Lia Quartapelle Procopio (Commissione Affari Esteri della Camera dei Deputati) - Siamo a buon punto su Unione bancaria e fiscale, ma dobbiamo ancora lavorare su quella economica, e resta molto arretrata quella politica. Unione fiscale oggi: siamo a buon punto con fiscal compact & c. Lo spirito è però quello punitivo, il punto è se si riesce ad inserire un'ottica premiale (v. Moavero Milanesi sul Corriere).  Per l'unione economica, invece servono politiche asimmetriche ed interventi sui meccanismi di riequilibrio degli shock asimmetrici. In particolare l'integrazione del mercato del lavoro è una delle mancanze più gravi, dato che i costi dell'assorbimento della crisi sono ricaduti proprio sui mercati del lavoro nazionali.
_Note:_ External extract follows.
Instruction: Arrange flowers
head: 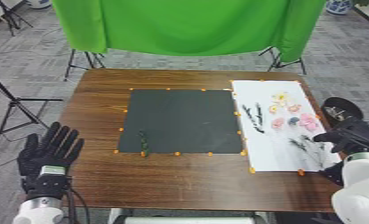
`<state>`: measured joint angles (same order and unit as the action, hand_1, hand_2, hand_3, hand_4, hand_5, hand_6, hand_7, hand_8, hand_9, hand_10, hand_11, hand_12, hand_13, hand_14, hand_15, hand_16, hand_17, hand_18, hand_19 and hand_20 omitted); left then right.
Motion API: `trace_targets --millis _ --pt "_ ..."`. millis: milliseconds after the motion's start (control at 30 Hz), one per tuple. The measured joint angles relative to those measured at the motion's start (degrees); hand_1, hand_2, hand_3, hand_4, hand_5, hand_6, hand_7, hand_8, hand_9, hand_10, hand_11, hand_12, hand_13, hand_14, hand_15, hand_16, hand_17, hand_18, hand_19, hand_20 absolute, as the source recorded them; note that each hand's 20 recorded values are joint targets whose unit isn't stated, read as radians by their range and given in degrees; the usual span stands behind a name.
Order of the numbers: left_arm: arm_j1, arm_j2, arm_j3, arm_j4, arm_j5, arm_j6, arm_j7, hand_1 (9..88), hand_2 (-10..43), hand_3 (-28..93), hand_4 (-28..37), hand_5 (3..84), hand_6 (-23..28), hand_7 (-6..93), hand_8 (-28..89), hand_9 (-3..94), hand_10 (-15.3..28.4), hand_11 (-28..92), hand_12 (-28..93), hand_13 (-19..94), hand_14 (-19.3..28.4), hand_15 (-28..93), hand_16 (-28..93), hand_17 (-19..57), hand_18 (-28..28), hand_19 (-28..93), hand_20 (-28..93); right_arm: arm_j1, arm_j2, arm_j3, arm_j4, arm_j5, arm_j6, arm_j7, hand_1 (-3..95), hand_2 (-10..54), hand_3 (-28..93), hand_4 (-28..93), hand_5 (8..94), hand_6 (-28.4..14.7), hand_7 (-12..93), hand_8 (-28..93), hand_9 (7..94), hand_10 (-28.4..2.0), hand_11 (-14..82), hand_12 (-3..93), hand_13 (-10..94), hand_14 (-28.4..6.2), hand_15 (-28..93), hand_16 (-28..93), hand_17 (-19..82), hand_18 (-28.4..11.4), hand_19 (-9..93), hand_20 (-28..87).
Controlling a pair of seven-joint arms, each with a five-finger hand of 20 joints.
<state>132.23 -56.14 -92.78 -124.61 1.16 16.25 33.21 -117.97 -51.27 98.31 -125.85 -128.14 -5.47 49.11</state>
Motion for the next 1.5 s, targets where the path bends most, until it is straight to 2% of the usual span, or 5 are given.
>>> trace_targets --millis 600,767,967,1267,1500 --pt "0.01 -0.59 0.14 0.06 -0.05 0.08 -0.28 24.1 18.9 72 -28.3 43.7 10.3 15.4 -8 35.9 16.3 28 12 26 17.2 45 -9 -6.0 14.4 38 9 0.49 -2.32 -2.73 5.0 0.33 -0.07 2.88 50.6 -9.5 72 -28 71.5 0.6 18 -14 71.9 -12.1 12.3 14.7 68 -10.9 50 22 27 -22.3 75 35" --pt "-0.24 -0.66 0.14 0.17 -0.05 0.09 -0.85 24.1 18.9 72 -28.3 43.7 10.3 15.4 -8 36.0 16.3 28 12 26 17.3 45 -9 -6.0 14.5 38 9 0.2 -2.95 -3.02 6.35 0.36 1.52 1.58 53.8 -9.5 66 -28 76.0 0.8 19 -3 76.4 -11.3 12.8 15.4 70 -9.9 48 26 27 -21.7 74 35" --pt "-0.58 -0.77 0.18 0.22 -0.04 0.11 -1.33 24.2 18.9 72 -28.3 43.8 10.3 15.3 -8 36.0 16.2 28 12 26 17.2 45 -9 -6.0 14.5 38 9 -0.24 -3.07 -4.35 7.4 -0.26 7.61 -0.71 58.4 -9.5 72 -28 84.5 1.8 21 1 87.9 -10.0 3.4 30.0 76 -7.8 42 40 29 -21.0 74 36" --pt "-0.31 -1.0 0.41 0.2 -0.02 0.14 -1.37 24.2 18.9 72 -28.3 43.8 10.3 15.3 -8 36.0 16.4 28 11 26 17.3 45 -9 -6.0 14.4 38 9 -0.43 -2.38 -6.63 7.89 -2.58 13.74 -2.4 54.9 -9.5 78 -24 85.7 0.5 24 3 91.2 -10.5 4.9 33.4 77 -7.8 40 41 29 -20.8 74 36" --pt "0.06 -1.01 0.41 0.18 0.01 0.14 -1.37 24.3 18.9 72 -28.3 43.8 10.4 15.3 -8 36.0 16.3 28 12 26 17.2 45 -9 -6.1 14.5 38 9 -0.33 -0.26 -9.01 6.48 -4.66 23.45 -3.6 53.9 -9.5 79 -21 86.5 0.1 25 4 92.2 -10.7 5.2 34.2 78 -7.9 41 42 30 -20.7 74 36"
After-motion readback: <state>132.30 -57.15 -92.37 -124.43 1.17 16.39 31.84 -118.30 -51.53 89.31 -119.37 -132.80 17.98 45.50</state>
Le iniziative della rete parlamentare under 35: contratto unico europeo e centro europeo di "collocamento". Unione politica, ruolo politico commissione e legittimazione democratica eurozona. Elementi da valorizzare: UE come comunità, non semplice spazio; apertura sui lavori dell'UE, trasparenza nei negoziati internazionali per far vedere come l'Europa difende i valori dei suoi cittadini.

Benedetto Della Vedova (Sottosegretario agli Affari Esteri) - L'esempio italiano Nord-Sud indica che i trasferimenti fiscali non bastano a riequilibrare le divergenze quando queste hanno origine nella debolezza di una società civile e politica. Quindi il modello non può essere crescita a debito (fragilità delle politiche monetarie espansive), ma i paesi fragili devono capire le ricette, ed essere anche sostenuti nelle loro difficoltà. Il punto cruciale sembra quello dei tempi, insieme agli investimenti (per i quali però i soldi dovrebbero già esserci - servono soprattutto meccanismi finanziari per attirare capitali privati).